Anshuman Rath

Personal information
- Full name: Anshuman Rath
- Born: 5 November 1997 (age 28) Bhubaneshwar, Orissa, India
- Batting: Left-handed
- Bowling: Slow left-arm orthodox
- Role: Batsman, occasional wicket-keeper

International information
- National side: Hong Kong (2014-present);
- ODI debut (cap 29): 8 November 2014 v PNG
- Last ODI: 18 September 2018 v India
- T20I debut (cap 17): 15 July 2015 v Nepal
- Last T20I: 13 November 2025 v Qatar

Domestic team information
- 2021/22–present: Odisha

Career statistics
| Competition | ODI | T20I | FC | LA |
| Matches | 18 | 68 | 7 | 44 |
| Runs scored | 736 | 1,824 | 454 | 1,914 |
| Batting average | 52.57 | 30.40 | 45.40 | 47.85 |
| 100s/50s | 1/6 | 1/9 | 0/4 | 3/15 |
| Top score | 143* | 100* | 98* | 143* |
| Balls bowled | 337 | 250 | 164 | 451 |
| Wickets | 14 | 7 | 7 | 16 |
| Bowling average | 11.92 | 47.71 | 16.14 | 17.87 |
| 5 wickets in innings | 0 | 0 | 0 | 0 |
| 10 wickets in match | 0 | 0 | 0 | 0 |
| Best bowling | 3/22 | 3/6 | 4/34 | 3/22 |
| Catches/stumpings | 4/– | 23/– | 3/– | 10/– |
- Source: ESPNcricinfo, 31 July 2025

= Anshuman Rath =

Hong Kong-born Indian cricketer

Anshuman Rath (born 5 November 1997) is an Indian-born Hong Kong cricketer who previously captained the Hong Kong national cricket team. In September 2019, he retired from the Hong Kong national team to pursue a career in India. In August 2021, he became eligible to play as a local player in India as an Indian passport holder, and represented Odisha from the 2021–22 Indian domestic cricket season.

Rath returned to Hong Kong's squad for the Hong Kong Quadrangular Series in March 2023.

==Personal life==
Anshuman Rath's home is based in Satyanagar, Bhubaneswar, Odisha, India and he belongs to an Odia family.
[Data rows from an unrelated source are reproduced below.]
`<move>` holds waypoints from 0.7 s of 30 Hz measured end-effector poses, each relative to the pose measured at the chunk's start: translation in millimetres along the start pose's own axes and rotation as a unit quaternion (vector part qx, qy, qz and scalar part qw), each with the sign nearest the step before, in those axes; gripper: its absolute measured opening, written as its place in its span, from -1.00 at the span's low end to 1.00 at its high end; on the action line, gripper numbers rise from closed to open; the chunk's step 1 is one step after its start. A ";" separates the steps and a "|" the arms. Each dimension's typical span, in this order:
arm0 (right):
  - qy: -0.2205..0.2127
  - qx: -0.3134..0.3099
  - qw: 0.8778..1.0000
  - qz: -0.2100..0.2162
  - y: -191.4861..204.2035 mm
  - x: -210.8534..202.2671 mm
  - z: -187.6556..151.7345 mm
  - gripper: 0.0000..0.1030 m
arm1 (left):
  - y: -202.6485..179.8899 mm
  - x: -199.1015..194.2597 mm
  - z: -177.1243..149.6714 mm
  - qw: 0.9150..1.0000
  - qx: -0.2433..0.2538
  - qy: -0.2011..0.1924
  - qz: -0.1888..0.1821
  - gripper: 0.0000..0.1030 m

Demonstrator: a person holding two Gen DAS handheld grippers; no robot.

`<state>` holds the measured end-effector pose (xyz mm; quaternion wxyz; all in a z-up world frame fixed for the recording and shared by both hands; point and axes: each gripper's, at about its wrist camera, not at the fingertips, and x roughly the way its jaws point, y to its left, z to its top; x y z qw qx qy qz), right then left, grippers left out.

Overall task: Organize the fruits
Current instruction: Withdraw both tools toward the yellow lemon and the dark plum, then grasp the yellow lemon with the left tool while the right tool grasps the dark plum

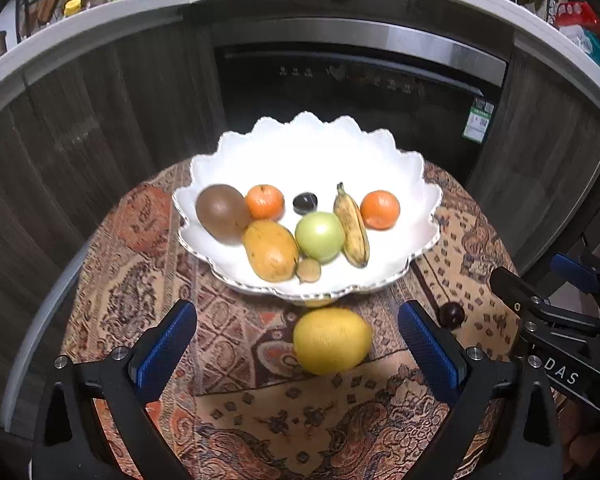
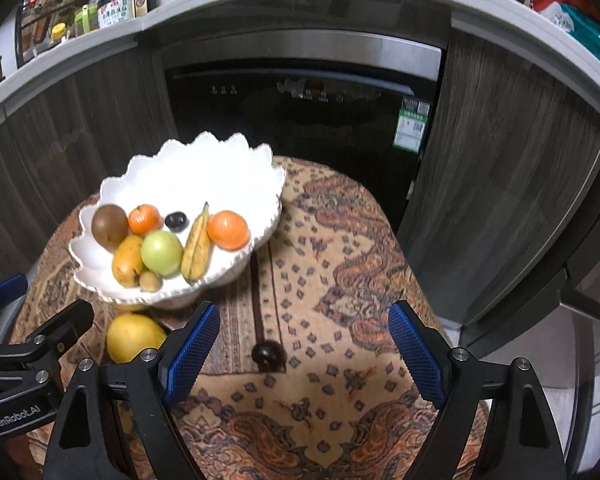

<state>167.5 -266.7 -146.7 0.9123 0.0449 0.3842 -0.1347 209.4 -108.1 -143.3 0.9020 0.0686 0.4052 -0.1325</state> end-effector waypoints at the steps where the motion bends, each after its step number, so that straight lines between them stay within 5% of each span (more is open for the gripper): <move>1: 0.002 0.001 1.000 0.000 -0.7 2.5 -3.0 0.69 | -0.9 3.3 -2.5 1.000 0.001 0.003 0.000 0.99; 21: 0.010 0.009 1.000 -0.012 -17.3 34.8 -29.2 0.69 | -20.8 58.4 -25.4 0.999 0.006 0.042 -0.003 0.95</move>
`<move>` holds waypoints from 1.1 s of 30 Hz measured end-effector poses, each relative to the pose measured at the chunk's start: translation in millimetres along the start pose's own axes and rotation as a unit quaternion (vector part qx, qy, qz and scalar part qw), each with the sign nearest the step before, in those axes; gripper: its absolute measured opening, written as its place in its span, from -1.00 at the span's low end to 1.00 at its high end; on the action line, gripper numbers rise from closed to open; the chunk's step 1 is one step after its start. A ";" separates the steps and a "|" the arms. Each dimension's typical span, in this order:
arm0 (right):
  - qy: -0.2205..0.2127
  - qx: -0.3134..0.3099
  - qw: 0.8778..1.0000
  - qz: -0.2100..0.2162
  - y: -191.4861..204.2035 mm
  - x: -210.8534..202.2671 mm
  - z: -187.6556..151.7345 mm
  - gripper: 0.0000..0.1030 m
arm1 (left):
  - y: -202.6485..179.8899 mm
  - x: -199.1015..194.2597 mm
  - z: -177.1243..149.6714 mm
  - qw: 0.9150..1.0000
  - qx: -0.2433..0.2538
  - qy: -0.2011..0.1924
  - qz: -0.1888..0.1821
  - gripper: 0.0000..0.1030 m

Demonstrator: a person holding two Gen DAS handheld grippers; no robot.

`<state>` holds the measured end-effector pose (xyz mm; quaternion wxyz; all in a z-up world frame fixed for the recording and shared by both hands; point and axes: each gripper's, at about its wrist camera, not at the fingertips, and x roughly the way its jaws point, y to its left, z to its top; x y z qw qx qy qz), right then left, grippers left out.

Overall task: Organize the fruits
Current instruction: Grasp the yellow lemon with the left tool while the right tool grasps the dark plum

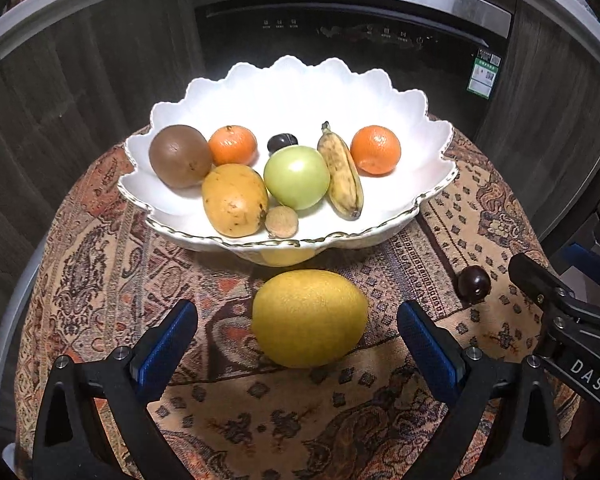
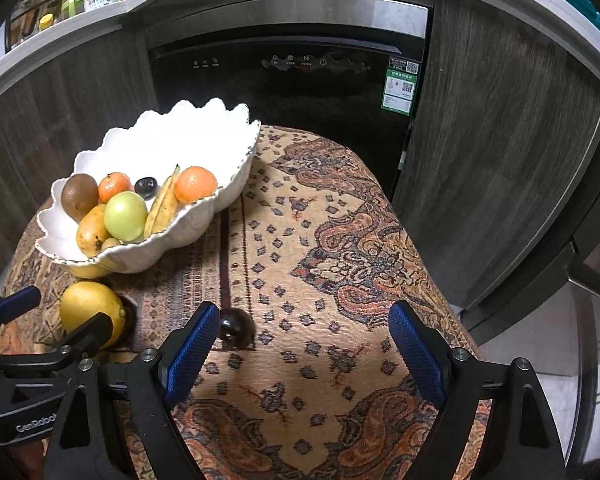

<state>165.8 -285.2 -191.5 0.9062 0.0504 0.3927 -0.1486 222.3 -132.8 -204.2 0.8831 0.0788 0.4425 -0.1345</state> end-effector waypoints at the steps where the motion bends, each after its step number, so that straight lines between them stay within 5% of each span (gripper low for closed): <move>1: -0.001 -0.001 1.000 -0.001 -0.2 1.1 -0.2 0.69 | -0.8 2.1 0.1 1.000 0.000 0.001 0.001 0.94; 10: -0.002 -0.007 1.000 -0.004 0.4 8.5 -2.6 0.69 | -1.3 20.9 -1.4 1.000 -0.012 0.016 -0.007 0.72; 15: 0.001 -0.007 1.000 -0.006 -0.7 12.4 -3.4 0.69 | -2.0 28.7 -2.1 0.999 -0.017 0.029 -0.016 0.26; 33: 0.009 -0.023 0.999 0.025 22.2 16.9 -6.8 0.67 | 26.8 -2.2 -23.7 0.999 -0.040 0.027 -0.002 0.24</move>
In the late 1990s, his father left India for business and settled in Hong Kong. Anshuman was born in 1997 in Hong Kong.

He started playing cricket at the age of four with Tarang, when his father introduced him to the sport. He attended West Island School.

==International career==
He made his One Day International (ODI) debut for Hong Kong on 8 November 2014 against Papua New Guinea in Australia. He made his Twenty20 International debut for Hong Kong against Nepal at the 2015 ICC World Twenty20 Qualifier tournament on 15 July 2015. He made his first-class debut for Hong Kong against the United Arab Emirates in the 2015–17 ICC Intercontinental Cup tournament on 11 November 2015.

On 16 February 2017 in the 2015–17 ICC World Cricket League Championship match against the Netherlands, he scored his maiden List A century and added 197 runs for the third wicket with Babar Hayat. This was a List A record for Hong Kong and a record for any wicket in a World Cricket League match.

In December 2017, he scored his first century in an ODI match (143 not out), against Papua New Guinea in the 2015–17 ICC World Cricket League Championship. It was also the highest individual score by a Hong Kong batsman in an ODI. He finished as the leading run-scorer in the 2015–17 ICC World Cricket League Championship, with a total of 678 runs from 10 matches.

In August 2018, he was named the vice-captain of Hong Kong's squad for the 2018 Asia Cup Qualifier tournament. However, prior to the tournament, he replaced Babar Hayat as captain, after Hayat stepped down from the role, saying that wanted "to focus on my cricket and my performance going forward”. Hong Kong won the qualifier tournament, and he was then named as captain of Hong Kong's squad for the 2018 Asia Cup.

In April 2019, he was named as the captain of Hong Kong's squad for the 2019 ICC World Cricket League Division Two tournament in Namibia. He was the leading run-scorer in the tournament, with 290 runs in six matches. He and Nizakat Khan scored 174 against India, the highest partnership for Hong Kong in ODIs. Hong Kong lost the match by 26 runs but the fight was praised by the Indian team.

==T20 franchise career==
In June 2019, he was selected to play for the Edmonton Royals franchise team in the 2019 Global T20 Canada tournament.